HUBEXEC - Any alternatives ???
Cluso99
Posts: 18,069
Chip has just mentioned that both quad access to hub and hubexec are not simple.
I wonder if there are any alternatives, simplifications, or other ways we could implement hubexec ???
It is at least worth a discussion - quite possibly there are no alternatives.
I developed a fast overlay loader for P1. While it performs better than LMM, particularly if there are any loops, I am not sure if it could be used in HLL (eg by GCC etc).
I am not a fan of caching either. I think it carries risk and certainly doesn't inspire me (and therefore probably others who want to use it commercially).
I don't have any concrete thoughts yet, but here is the thread to discuss ideas (and a break from slot sharing ha! ha!)
I wonder if there are any alternatives, simplifications, or other ways we could implement hubexec ???
It is at least worth a discussion - quite possibly there are no alternatives.
I developed a fast overlay loader for P1. While it performs better than LMM, particularly if there are any loops, I am not sure if it could be used in HLL (eg by GCC etc).
I am not a fan of caching either. I think it carries risk and certainly doesn't inspire me (and therefore probably others who want to use it commercially).
I don't have any concrete thoughts yet, but here is the thread to discuss ideas (and a break from slot sharing ha! ha!)
Comments
Chip has already done this, I think twice now, once for P2, and again on a slightly different pipeline/Cycle time of P1+.
Given it is proven, I'd think he has a good handle on how it works, and where any fat may be.

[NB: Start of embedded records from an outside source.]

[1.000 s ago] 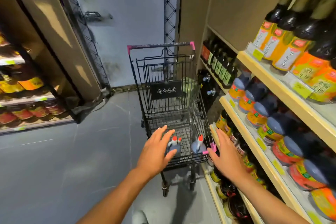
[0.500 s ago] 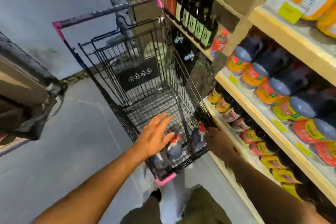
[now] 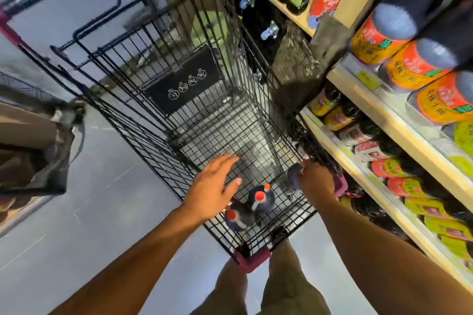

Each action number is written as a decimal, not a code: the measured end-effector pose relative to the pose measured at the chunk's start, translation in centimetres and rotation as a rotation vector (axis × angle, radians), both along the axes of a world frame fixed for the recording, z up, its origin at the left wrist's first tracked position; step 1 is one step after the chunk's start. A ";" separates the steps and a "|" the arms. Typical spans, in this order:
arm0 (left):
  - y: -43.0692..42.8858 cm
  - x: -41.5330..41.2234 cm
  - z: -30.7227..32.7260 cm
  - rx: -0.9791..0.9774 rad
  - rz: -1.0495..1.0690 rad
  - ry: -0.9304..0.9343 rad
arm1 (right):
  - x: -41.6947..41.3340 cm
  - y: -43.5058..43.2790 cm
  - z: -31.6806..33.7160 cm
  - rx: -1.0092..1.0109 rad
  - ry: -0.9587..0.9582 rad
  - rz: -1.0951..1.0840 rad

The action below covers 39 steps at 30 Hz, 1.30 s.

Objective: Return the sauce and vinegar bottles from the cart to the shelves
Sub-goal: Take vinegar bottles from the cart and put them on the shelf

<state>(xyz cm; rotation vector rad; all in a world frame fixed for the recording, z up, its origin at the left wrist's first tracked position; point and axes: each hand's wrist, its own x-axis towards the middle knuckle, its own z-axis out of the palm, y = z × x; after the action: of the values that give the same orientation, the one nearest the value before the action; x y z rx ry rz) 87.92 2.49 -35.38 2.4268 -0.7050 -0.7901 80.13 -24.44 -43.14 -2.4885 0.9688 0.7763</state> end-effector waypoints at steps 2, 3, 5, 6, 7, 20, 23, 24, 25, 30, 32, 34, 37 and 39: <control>-0.1 0.5 -0.4 0.028 0.021 0.037 | 0.3 -0.4 -0.4 -0.001 -0.011 -0.031; -0.2 0.7 -0.5 0.039 0.034 0.050 | 0.3 -0.6 -0.6 -0.002 -0.004 -0.023; -0.4 0.9 -0.4 0.059 0.058 0.065 | 0.2 -1.2 -0.7 -0.013 -0.012 0.014; -0.6 1.1 -0.4 0.063 0.066 0.070 | 0.1 -1.6 -0.5 -0.014 -0.032 0.029; -0.7 1.2 -0.3 0.066 0.070 0.076 | 0.0 -1.9 -0.2 0.015 -0.068 0.038; -3.2 3.5 2.6 -0.110 0.167 0.287 | 5.7 -2.9 16.8 0.382 -0.543 0.325; -4.0 4.4 4.4 -0.219 0.162 0.391 | 7.7 -2.3 19.7 0.603 -0.623 0.254; -4.2 4.5 5.0 -0.281 0.181 0.438 | 8.2 -1.8 20.7 0.666 -0.654 0.239; -4.2 4.6 5.6 -0.350 0.217 0.489 | 8.8 -1.4 21.3 0.699 -0.678 0.236; -3.2 4.4 6.6 -0.549 0.369 0.628 | 10.6 0.8 21.4 0.822 -0.710 0.164; -2.9 4.6 6.1 -0.557 0.389 0.641 | 10.7 1.4 20.2 0.839 -0.719 0.129; -2.6 4.4 5.7 -0.536 0.413 0.611 | 10.2 2.1 18.9 0.866 -0.750 0.051; -2.0 3.8 4.7 -0.544 0.497 0.576 | 7.3 3.6 14.9 0.912 -0.731 -0.232; -1.5 3.5 3.9 -0.571 0.575 0.553 | 4.1 4.8 10.4 0.741 -0.575 -0.409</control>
<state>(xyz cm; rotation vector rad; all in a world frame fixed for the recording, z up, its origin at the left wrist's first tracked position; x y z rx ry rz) 91.39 0.96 -31.47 1.6441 0.0075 -0.8159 84.18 -19.61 -32.76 -1.6407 0.7468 0.1923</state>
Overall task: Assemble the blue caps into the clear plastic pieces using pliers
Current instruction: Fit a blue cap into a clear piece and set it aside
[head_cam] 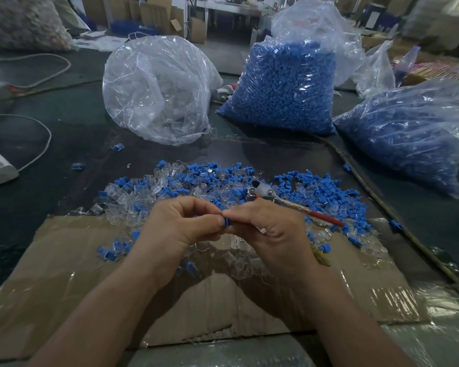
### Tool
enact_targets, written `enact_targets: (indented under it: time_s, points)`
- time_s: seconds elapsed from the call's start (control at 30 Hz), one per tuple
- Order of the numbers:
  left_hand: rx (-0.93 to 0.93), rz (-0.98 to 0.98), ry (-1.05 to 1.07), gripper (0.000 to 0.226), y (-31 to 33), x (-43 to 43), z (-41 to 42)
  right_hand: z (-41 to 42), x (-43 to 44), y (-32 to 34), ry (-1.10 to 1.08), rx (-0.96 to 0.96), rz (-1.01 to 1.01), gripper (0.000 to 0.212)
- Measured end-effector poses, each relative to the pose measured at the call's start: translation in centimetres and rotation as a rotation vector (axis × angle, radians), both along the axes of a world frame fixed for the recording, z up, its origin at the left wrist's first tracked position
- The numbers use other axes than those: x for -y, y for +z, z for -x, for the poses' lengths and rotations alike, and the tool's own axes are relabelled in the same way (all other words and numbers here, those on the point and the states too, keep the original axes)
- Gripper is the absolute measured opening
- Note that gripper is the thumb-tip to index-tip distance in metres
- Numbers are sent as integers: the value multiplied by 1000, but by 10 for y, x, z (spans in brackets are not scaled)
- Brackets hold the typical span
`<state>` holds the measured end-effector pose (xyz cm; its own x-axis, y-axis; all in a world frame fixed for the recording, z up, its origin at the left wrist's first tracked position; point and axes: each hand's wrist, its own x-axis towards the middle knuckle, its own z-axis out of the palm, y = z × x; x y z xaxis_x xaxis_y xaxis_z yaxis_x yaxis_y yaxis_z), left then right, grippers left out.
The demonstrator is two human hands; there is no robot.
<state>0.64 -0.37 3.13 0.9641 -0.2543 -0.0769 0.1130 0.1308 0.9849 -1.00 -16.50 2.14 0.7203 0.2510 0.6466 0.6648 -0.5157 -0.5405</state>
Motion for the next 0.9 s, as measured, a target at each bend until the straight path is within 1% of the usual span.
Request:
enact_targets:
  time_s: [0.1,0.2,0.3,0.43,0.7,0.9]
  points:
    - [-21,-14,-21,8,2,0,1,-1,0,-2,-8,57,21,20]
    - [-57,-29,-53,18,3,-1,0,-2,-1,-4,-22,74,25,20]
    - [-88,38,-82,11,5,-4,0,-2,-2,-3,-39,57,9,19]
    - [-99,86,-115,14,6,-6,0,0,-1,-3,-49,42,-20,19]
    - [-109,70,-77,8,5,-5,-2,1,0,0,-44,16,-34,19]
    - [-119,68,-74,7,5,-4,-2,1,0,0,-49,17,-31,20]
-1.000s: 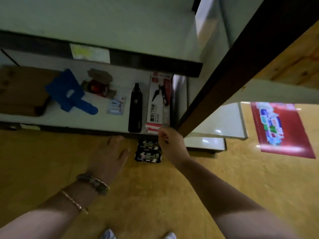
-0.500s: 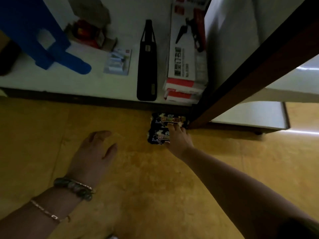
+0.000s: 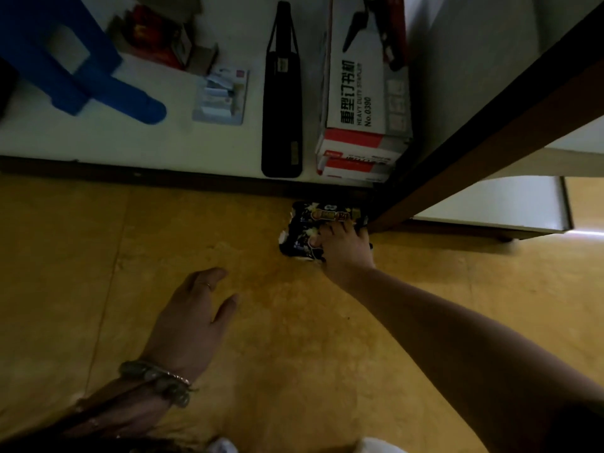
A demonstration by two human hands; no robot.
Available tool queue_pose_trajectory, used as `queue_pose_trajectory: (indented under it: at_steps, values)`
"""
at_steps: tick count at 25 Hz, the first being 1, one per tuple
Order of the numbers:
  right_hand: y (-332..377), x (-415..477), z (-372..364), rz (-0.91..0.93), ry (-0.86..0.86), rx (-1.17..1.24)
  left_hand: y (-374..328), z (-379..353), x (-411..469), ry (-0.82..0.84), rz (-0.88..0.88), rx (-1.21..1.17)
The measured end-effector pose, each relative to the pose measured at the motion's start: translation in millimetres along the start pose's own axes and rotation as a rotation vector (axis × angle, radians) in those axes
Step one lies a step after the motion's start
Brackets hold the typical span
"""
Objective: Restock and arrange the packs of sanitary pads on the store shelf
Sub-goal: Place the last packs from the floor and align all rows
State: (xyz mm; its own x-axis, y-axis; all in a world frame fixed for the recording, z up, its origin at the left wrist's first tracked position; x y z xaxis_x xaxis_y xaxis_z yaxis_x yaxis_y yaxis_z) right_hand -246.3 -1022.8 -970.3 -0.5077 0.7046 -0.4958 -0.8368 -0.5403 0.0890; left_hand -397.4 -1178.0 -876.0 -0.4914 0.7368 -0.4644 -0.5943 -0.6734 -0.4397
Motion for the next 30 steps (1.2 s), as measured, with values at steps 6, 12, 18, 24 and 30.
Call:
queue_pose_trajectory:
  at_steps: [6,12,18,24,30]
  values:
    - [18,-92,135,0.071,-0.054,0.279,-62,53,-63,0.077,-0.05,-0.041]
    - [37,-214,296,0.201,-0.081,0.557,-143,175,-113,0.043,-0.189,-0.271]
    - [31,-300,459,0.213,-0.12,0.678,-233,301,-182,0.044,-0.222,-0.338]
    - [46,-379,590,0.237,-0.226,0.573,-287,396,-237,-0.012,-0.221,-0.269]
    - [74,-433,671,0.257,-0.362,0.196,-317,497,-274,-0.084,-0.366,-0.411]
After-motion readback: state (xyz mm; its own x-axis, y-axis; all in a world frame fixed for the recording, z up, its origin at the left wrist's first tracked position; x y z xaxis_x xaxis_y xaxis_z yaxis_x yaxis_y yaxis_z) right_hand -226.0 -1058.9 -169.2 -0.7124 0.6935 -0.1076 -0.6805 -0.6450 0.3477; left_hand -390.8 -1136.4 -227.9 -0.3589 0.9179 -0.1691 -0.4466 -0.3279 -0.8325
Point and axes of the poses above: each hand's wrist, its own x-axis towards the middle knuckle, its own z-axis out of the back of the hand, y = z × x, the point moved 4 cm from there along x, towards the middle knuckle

It works amazingly well. The C version of my FFT runs almost as fast as the hand crafted PASM version that has been a bit tweaked and optimized by a number of forum members.
Not only that, using OMP propgcc can spread the inner loops of the FFT over two or four COGs for a bit a performance boost!
Alternatives to HUB exec? I have no idea.
I'd be inclined to chop the HUB memory into 4 areas of 128K bytes each and have 4 HUBs doing round robin arbitration among 4 groups of 4 COGs.
BINGO every body is now able to run LMM, or HUB exec 4 times faster. And there is 4 times less HUB access latency for normal COG code.
This is much simpler than any stupid HUB slot juggling mechanism and probably much faster overall.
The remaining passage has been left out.